** Task details **
Say how many lines in this listing include the word "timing", with no other words in the reply.

** Available data **
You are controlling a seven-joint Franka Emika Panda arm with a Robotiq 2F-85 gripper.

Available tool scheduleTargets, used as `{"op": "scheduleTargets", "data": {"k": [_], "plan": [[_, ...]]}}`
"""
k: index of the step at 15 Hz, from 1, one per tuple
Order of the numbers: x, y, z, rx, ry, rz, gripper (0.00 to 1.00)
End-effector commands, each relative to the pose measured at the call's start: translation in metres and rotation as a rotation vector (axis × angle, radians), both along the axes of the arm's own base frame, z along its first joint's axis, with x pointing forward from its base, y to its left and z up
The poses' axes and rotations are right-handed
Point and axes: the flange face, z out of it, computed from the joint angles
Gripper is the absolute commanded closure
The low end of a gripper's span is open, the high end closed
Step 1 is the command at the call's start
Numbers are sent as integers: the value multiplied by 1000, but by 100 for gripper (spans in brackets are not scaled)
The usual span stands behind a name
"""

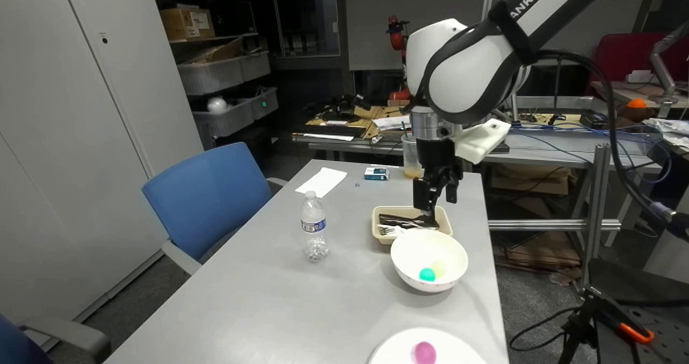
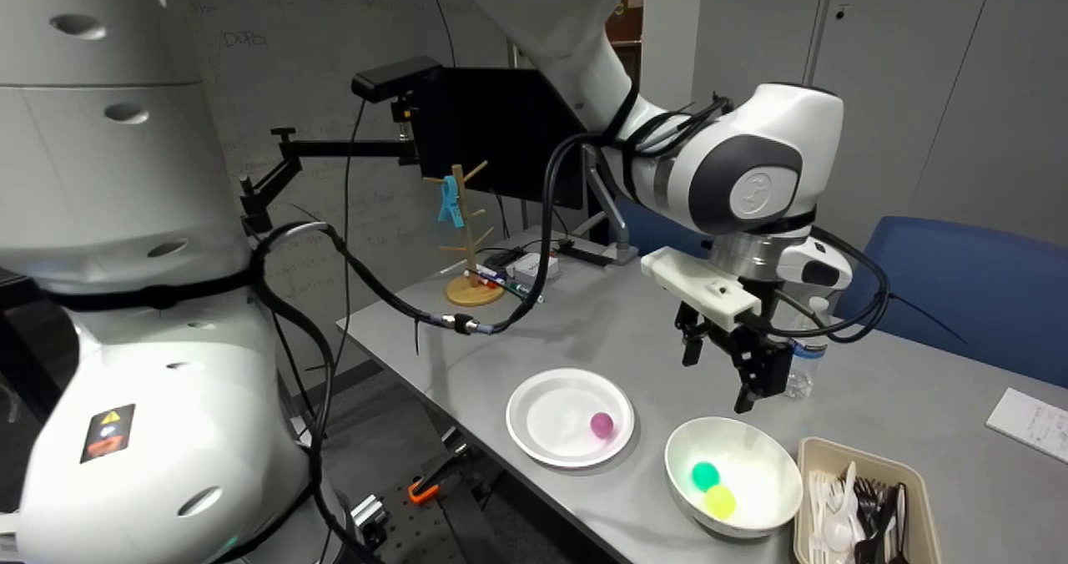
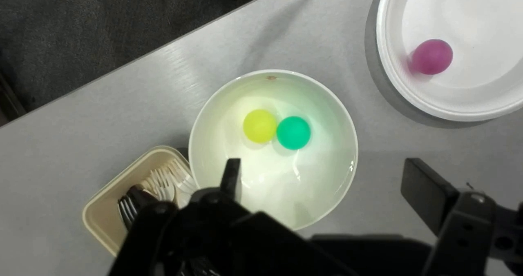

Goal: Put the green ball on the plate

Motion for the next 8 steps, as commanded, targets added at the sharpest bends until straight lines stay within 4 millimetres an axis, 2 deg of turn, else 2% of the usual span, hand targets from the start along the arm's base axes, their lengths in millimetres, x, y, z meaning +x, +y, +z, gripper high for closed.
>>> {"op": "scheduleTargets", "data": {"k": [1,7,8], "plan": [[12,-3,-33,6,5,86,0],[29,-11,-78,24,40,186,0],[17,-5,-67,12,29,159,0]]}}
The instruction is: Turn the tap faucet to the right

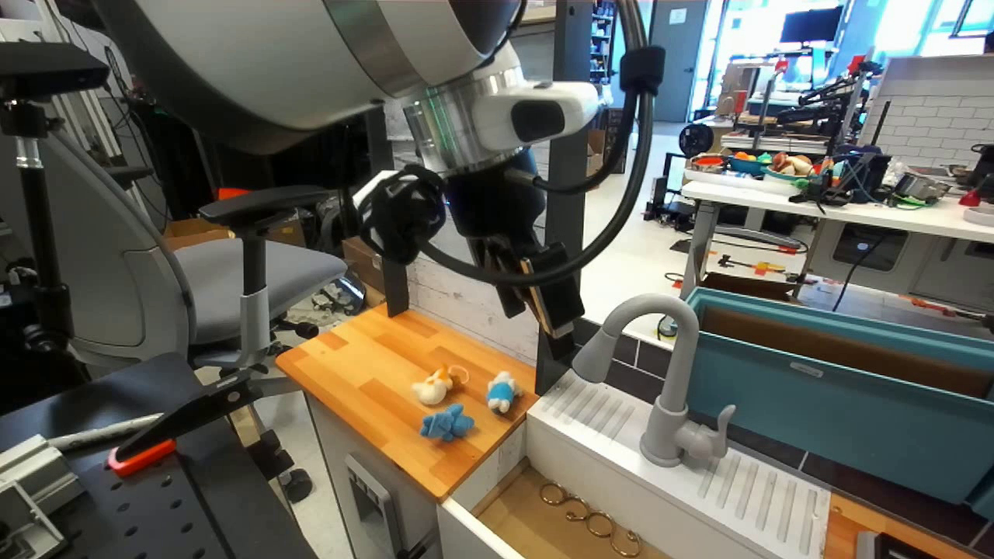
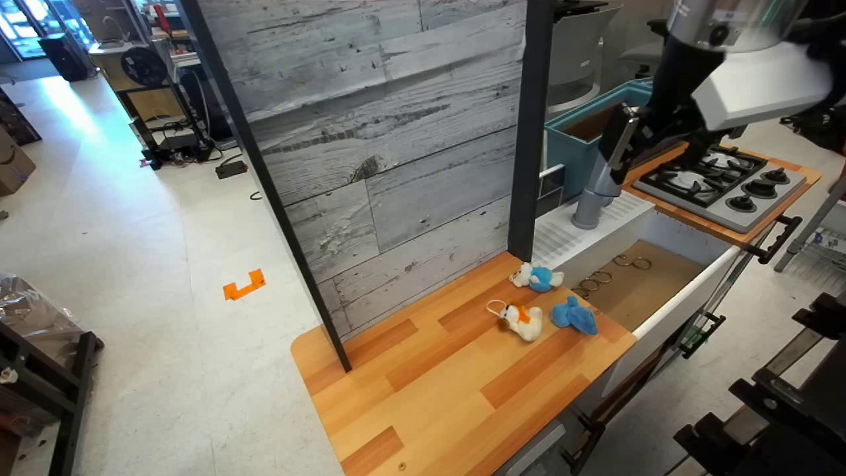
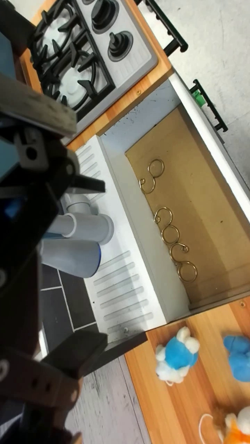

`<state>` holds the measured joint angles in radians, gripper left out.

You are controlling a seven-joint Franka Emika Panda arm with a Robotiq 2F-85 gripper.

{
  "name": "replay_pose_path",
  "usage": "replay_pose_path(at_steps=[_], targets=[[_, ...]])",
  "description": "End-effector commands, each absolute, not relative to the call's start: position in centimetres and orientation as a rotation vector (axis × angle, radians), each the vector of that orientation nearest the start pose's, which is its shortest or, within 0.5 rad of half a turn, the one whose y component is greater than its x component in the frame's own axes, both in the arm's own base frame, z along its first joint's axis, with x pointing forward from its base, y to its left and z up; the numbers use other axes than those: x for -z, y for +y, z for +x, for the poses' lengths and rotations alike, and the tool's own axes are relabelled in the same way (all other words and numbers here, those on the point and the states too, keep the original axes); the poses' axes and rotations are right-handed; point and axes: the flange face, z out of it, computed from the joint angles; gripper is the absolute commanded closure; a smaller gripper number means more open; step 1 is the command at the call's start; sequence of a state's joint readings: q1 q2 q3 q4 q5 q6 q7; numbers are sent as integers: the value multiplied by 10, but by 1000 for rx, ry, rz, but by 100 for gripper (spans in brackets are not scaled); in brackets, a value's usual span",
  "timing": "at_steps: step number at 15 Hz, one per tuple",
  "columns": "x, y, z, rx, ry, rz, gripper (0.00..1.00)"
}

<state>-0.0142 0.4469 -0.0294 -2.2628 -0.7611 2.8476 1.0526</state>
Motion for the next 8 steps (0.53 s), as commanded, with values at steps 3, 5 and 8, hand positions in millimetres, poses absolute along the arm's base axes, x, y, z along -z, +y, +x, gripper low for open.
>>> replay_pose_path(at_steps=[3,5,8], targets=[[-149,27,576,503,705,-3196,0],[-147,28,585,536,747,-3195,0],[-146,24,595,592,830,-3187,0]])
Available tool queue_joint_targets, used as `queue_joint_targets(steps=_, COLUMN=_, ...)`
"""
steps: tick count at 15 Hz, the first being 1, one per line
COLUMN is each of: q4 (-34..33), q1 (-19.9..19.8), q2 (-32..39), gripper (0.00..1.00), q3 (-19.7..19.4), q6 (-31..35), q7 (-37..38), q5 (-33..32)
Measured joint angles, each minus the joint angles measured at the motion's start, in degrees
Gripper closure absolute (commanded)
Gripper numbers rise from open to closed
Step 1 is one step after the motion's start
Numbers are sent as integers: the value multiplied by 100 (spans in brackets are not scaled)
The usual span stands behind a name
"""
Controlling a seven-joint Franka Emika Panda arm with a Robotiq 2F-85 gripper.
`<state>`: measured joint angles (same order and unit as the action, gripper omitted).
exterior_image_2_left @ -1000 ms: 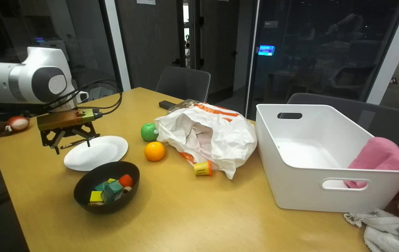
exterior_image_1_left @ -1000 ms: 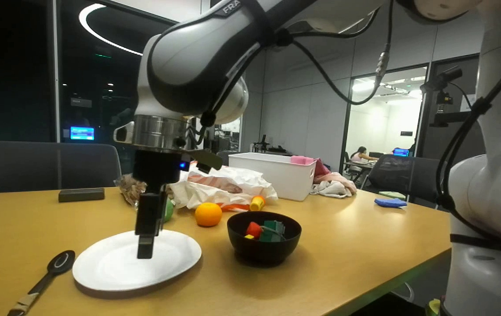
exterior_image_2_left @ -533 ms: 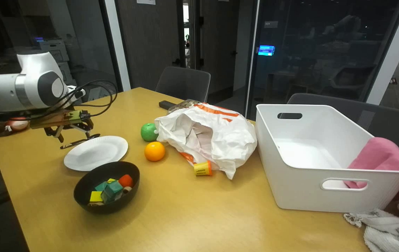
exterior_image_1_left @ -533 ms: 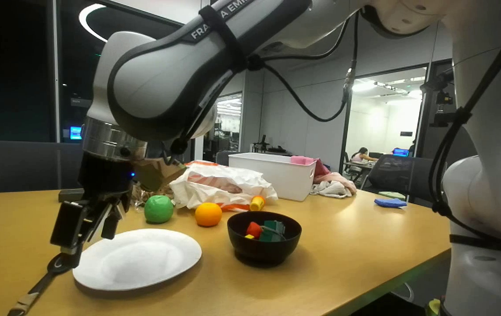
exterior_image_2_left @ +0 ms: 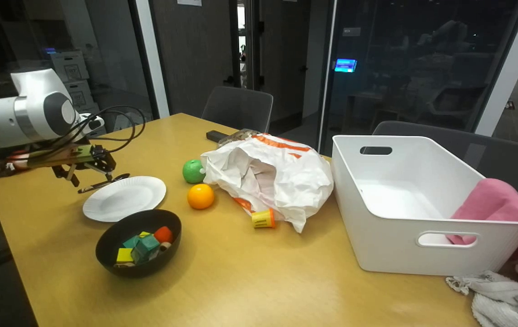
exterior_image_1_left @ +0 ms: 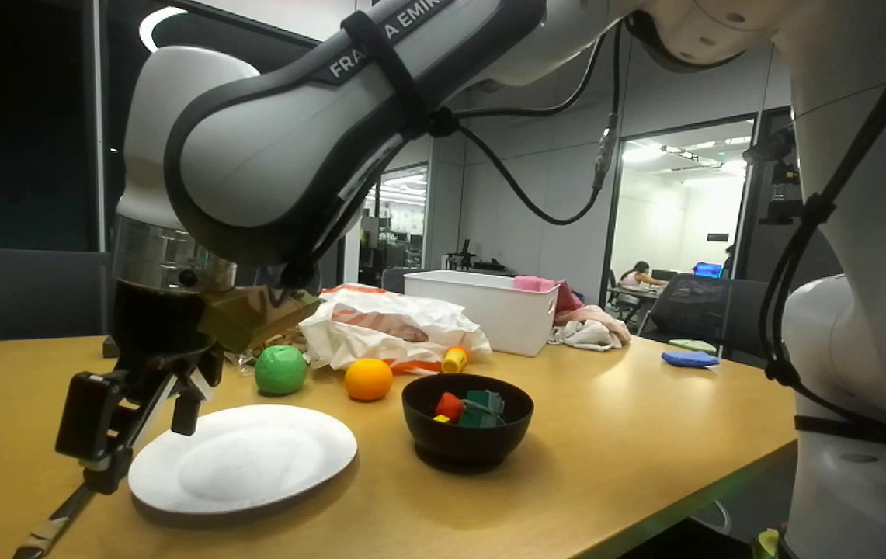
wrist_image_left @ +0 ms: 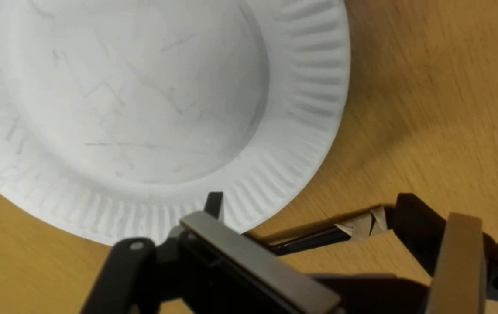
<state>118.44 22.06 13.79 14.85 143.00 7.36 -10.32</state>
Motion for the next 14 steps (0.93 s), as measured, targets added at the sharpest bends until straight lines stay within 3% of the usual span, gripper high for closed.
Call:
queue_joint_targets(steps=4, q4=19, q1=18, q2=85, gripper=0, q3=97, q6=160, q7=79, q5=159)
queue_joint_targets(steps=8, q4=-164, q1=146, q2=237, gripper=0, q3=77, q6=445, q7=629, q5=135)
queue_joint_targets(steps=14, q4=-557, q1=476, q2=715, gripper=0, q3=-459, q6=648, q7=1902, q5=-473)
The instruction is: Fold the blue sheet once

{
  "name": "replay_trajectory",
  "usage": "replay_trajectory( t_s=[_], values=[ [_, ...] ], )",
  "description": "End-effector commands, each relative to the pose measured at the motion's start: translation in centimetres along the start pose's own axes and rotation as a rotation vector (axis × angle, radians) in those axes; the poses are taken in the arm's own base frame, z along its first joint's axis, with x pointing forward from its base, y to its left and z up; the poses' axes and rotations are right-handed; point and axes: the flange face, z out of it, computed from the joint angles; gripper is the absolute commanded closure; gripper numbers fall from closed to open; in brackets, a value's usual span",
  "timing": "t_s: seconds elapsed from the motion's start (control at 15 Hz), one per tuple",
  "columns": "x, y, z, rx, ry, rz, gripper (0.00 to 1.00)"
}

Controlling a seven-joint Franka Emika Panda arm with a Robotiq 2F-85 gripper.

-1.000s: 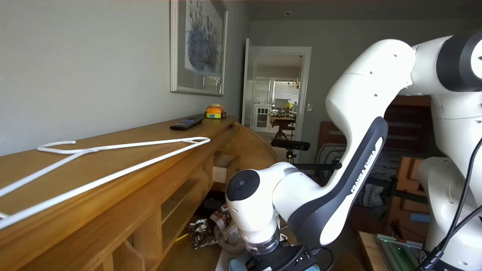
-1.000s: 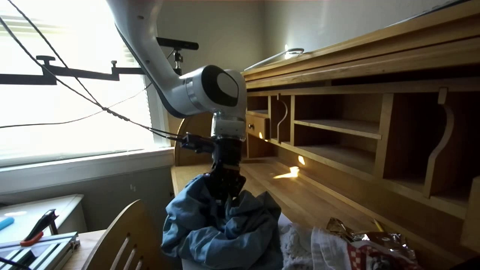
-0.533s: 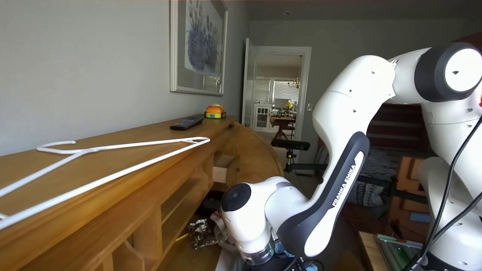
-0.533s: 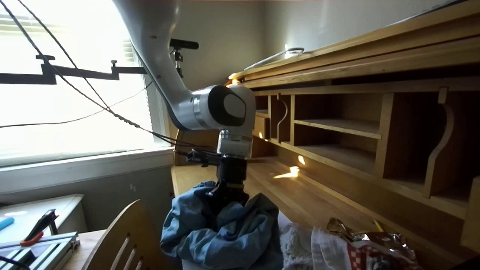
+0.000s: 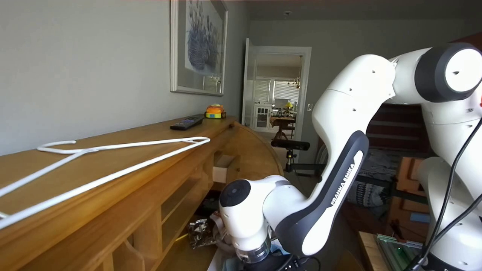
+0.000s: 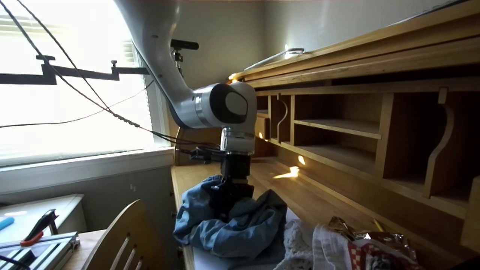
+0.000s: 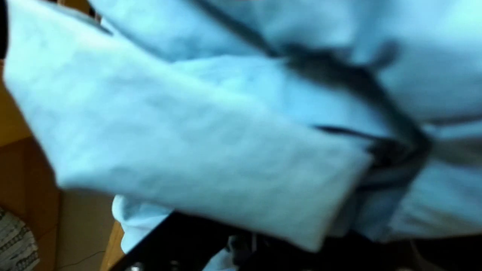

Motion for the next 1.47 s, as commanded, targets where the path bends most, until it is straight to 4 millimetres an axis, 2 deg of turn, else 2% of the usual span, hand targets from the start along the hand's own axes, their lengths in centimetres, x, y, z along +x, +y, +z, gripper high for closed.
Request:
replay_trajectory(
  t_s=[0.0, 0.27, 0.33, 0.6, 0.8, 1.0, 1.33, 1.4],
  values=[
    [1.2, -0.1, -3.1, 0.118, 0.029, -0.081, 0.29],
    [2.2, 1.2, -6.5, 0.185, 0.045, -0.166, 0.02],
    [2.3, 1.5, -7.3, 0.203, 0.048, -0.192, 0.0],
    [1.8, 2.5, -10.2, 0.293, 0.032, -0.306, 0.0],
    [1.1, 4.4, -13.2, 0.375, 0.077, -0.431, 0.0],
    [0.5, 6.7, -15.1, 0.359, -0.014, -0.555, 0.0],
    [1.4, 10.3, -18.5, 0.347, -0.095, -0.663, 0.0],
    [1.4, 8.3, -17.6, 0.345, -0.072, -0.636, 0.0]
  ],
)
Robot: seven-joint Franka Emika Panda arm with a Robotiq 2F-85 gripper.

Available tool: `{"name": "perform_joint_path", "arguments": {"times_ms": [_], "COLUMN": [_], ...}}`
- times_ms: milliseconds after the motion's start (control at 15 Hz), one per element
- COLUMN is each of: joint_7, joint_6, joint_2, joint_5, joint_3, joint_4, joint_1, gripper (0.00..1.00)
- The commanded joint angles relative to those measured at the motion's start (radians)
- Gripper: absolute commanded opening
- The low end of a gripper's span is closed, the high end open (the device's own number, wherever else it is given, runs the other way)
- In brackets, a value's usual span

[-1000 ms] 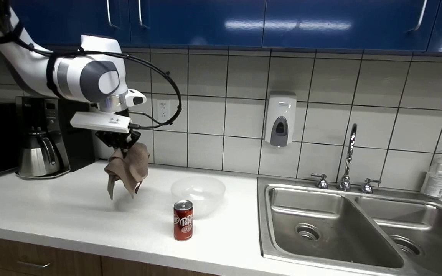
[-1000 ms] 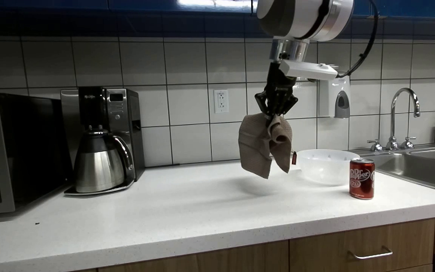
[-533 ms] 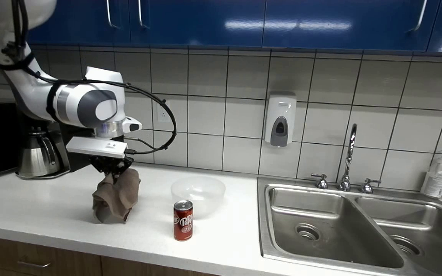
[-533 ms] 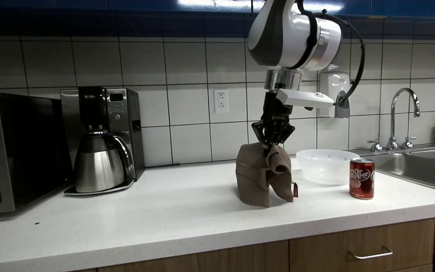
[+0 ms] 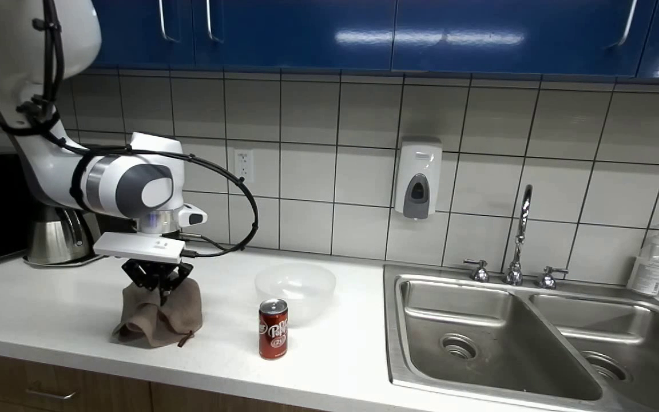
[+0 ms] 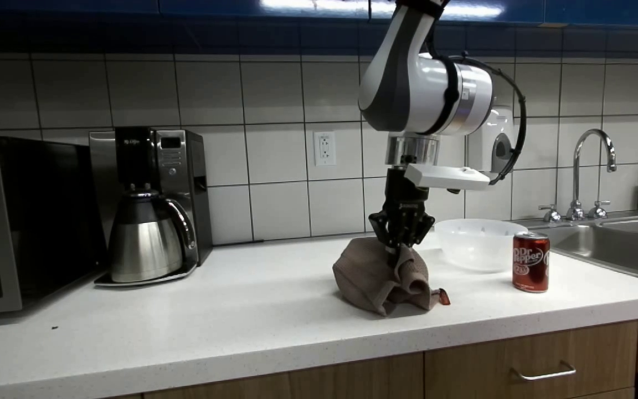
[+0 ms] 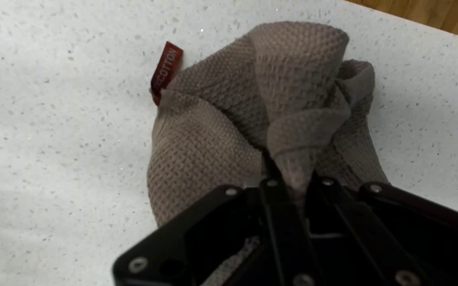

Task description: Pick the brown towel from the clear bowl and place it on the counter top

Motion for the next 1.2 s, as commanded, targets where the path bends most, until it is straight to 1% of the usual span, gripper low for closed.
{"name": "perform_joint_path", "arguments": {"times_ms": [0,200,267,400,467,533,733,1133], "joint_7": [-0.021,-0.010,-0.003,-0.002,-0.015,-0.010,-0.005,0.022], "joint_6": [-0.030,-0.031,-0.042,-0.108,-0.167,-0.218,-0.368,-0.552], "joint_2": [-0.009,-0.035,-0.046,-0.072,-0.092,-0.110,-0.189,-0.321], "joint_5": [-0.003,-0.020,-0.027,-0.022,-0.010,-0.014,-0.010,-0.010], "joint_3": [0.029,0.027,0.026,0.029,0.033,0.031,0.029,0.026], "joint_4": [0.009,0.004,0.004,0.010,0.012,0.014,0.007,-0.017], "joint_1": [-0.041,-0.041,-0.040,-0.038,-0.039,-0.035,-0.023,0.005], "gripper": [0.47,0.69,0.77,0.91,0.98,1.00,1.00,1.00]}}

** Answer to this exercise **
2